Abbreviations: mRNA—Messenger Ribonucleic Acid Vaccine; VV—Viral Vector Vaccines; CMIA—Chemiluminescent Microparticle Immunoassay; ECLIA—Electrochemiluminescence Immunoassay; ELISA—Enzyme Linked Immunosorbent Assay.

The qualitative analysis of the included studies showed vastly differing antibody titers corresponding to protective effects against breakthrough infections, particularly when stratifying by the dominant VOC at the time of assessment.

Indeed, while during pre-Delta and Delta pandemic waves, studies showed protection against infection in individuals with anti-RBD titers ranging from 154 binding antibody units (BAU)/mL (95% CI 42–559) [25] to 168.2 BAU/mL [31], and studies performed during the Omicron period showed a protective effect at higher titers, from 1235 [30] to 3035 BAU/mL [8]. During this period, studies showed that antibody levels greater than 2000 BAU/mL (compared to titers lower than 500 BAU/mL) [24] and anti-Spike antibody levels greater than 2816.0 BAU/mL (compared to titers lower than this cut-off) [28] were less likely to become infected, with a 50% reduction in the odds of breakthrough infection. Indeed, studies suggested significant increases in vaccine-induced protection with higher binding antibody concentrations [8,19,23], as was also observed after booster dose administration [28]. Furthermore, Perez-Saez J. et al. suggested that lower levels of anti-S binding antibody, such as 800 units per milliliter, could provide effective protection for Omicron variant in individuals with a history of previous SARS-CoV-2 infection [29].

At the quantitative analysis, data from four studies were obtained [18,20,22,32], as mean antibody titer values corresponding to protective effects against breakthrough infections were reported. Two different meta-analyses were performed in order to pool the findings concerning different types of antibodies.
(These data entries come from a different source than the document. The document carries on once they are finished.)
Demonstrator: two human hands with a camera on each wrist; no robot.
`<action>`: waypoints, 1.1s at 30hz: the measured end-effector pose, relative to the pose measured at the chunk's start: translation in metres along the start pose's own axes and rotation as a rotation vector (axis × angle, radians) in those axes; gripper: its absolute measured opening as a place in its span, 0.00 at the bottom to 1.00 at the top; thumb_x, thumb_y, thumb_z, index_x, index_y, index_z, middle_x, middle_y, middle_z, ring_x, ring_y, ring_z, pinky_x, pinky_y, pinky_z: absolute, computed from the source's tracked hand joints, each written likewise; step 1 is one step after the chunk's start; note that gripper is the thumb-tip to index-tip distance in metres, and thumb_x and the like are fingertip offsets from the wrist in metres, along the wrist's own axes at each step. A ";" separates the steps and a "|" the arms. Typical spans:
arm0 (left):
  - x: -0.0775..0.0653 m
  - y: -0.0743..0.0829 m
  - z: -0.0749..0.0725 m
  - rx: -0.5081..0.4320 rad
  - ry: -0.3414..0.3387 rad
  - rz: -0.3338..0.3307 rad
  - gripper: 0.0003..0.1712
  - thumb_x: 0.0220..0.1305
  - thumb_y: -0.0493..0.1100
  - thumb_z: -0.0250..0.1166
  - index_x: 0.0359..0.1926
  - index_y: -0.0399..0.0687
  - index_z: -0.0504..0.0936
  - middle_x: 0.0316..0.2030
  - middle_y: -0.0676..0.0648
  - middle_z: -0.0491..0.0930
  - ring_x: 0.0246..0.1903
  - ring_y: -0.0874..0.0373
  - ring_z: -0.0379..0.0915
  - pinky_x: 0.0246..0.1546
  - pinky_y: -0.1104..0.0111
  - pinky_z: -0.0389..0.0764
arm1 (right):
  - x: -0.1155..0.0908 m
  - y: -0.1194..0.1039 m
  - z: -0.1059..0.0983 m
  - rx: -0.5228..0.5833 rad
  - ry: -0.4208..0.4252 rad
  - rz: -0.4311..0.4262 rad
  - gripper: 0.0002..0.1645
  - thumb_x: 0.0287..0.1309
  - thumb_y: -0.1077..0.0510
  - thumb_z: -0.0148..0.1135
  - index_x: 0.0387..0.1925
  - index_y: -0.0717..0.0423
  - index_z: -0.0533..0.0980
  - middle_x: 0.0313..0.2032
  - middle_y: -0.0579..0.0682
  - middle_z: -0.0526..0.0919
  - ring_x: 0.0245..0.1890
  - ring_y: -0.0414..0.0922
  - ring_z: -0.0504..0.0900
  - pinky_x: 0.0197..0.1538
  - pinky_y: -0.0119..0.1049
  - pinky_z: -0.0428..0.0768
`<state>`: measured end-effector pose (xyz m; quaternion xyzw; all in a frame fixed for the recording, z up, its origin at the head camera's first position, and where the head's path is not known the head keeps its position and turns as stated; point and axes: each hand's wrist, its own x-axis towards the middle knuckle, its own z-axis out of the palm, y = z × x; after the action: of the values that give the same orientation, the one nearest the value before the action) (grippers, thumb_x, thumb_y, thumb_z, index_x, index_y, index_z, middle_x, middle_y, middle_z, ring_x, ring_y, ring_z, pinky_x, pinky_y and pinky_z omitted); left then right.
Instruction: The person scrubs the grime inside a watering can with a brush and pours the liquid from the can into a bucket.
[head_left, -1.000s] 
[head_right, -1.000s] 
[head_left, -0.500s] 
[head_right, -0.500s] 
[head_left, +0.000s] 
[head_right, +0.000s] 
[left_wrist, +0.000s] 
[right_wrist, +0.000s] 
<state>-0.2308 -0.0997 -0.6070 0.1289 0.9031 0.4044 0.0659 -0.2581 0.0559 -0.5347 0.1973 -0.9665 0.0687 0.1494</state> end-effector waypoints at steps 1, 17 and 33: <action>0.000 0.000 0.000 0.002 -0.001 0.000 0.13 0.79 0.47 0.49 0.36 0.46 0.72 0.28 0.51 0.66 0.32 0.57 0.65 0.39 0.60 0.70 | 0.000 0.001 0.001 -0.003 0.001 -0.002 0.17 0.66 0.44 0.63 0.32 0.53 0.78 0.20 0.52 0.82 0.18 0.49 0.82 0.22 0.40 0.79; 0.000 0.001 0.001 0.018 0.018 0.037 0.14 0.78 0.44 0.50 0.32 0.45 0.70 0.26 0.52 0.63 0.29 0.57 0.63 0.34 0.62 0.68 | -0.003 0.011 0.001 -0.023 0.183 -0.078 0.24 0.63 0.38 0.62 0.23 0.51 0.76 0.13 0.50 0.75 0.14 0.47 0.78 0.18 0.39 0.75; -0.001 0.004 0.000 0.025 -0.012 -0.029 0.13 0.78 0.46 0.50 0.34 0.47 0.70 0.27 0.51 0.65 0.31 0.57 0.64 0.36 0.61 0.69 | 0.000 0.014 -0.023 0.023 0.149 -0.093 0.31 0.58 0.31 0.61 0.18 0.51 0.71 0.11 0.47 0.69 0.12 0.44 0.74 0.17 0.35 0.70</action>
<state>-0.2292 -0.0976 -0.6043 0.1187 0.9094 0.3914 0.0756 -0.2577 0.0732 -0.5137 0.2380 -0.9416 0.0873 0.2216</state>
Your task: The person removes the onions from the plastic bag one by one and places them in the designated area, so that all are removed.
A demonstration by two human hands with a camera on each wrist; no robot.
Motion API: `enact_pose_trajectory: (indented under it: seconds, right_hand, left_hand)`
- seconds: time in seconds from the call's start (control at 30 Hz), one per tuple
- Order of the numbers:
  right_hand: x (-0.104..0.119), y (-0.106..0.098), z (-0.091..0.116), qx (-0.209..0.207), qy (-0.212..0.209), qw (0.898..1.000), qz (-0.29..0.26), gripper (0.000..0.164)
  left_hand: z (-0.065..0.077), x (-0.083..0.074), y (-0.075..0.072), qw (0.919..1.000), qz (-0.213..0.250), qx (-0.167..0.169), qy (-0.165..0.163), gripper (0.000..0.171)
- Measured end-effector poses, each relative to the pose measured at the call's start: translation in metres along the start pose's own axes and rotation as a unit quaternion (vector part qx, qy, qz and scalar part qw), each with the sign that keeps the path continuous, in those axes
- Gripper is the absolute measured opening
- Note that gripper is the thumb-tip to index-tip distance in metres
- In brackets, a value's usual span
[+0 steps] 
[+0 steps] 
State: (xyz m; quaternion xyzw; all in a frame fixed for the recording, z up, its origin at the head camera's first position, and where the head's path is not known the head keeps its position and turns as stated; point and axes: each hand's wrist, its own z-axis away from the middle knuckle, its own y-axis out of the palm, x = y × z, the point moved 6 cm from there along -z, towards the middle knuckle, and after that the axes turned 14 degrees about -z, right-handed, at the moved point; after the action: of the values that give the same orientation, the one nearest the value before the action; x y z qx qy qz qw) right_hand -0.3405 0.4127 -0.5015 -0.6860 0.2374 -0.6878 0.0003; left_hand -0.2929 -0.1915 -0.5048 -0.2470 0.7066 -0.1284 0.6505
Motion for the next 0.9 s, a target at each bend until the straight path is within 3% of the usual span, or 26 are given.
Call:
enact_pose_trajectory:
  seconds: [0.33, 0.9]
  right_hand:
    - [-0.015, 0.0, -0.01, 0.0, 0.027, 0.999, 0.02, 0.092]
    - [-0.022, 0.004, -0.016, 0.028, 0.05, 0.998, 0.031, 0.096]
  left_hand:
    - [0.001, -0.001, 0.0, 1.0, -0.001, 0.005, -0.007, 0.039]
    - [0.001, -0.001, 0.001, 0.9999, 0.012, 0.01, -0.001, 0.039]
Concerning the correlate of protection of anti-RBD antibodies, pooling the results from three studies, including 2215 subjects, an overall mean anti-RBD antibody titer among protected individuals of 1341.5 BAU/mL was found (95% CI 957.0–1726.0; I² = 97.9%), with no evidence of publication bias (Figure 2 and Figure 3).

Figure 2.

Forest plot of pooled mean anti-RBD antibody titer among subjects who did not acquire breakthrough SARS-CoV-2 infection [18,22,32].

Figure 3.

Funnel plot for mean anti-RBD antibody titer among subjects who did not acquire breakthrough SARS-CoV-2 infection.

Pooling the results from the two studies that evaluated anti-Spike antibody titer that demonstrated protection from breakthrough infection, comprising 5639 individuals, an overall mean of 1400.1 BAU/mL was found (95% CI 1123.3–1677.0; I² = 92.0%) in Figure 4.

Figure 4.

Forest plot of pooled mean anti-Spike antibody titer among subjects who did not acquire breakthrough SARS-CoV-2 infection [20,22].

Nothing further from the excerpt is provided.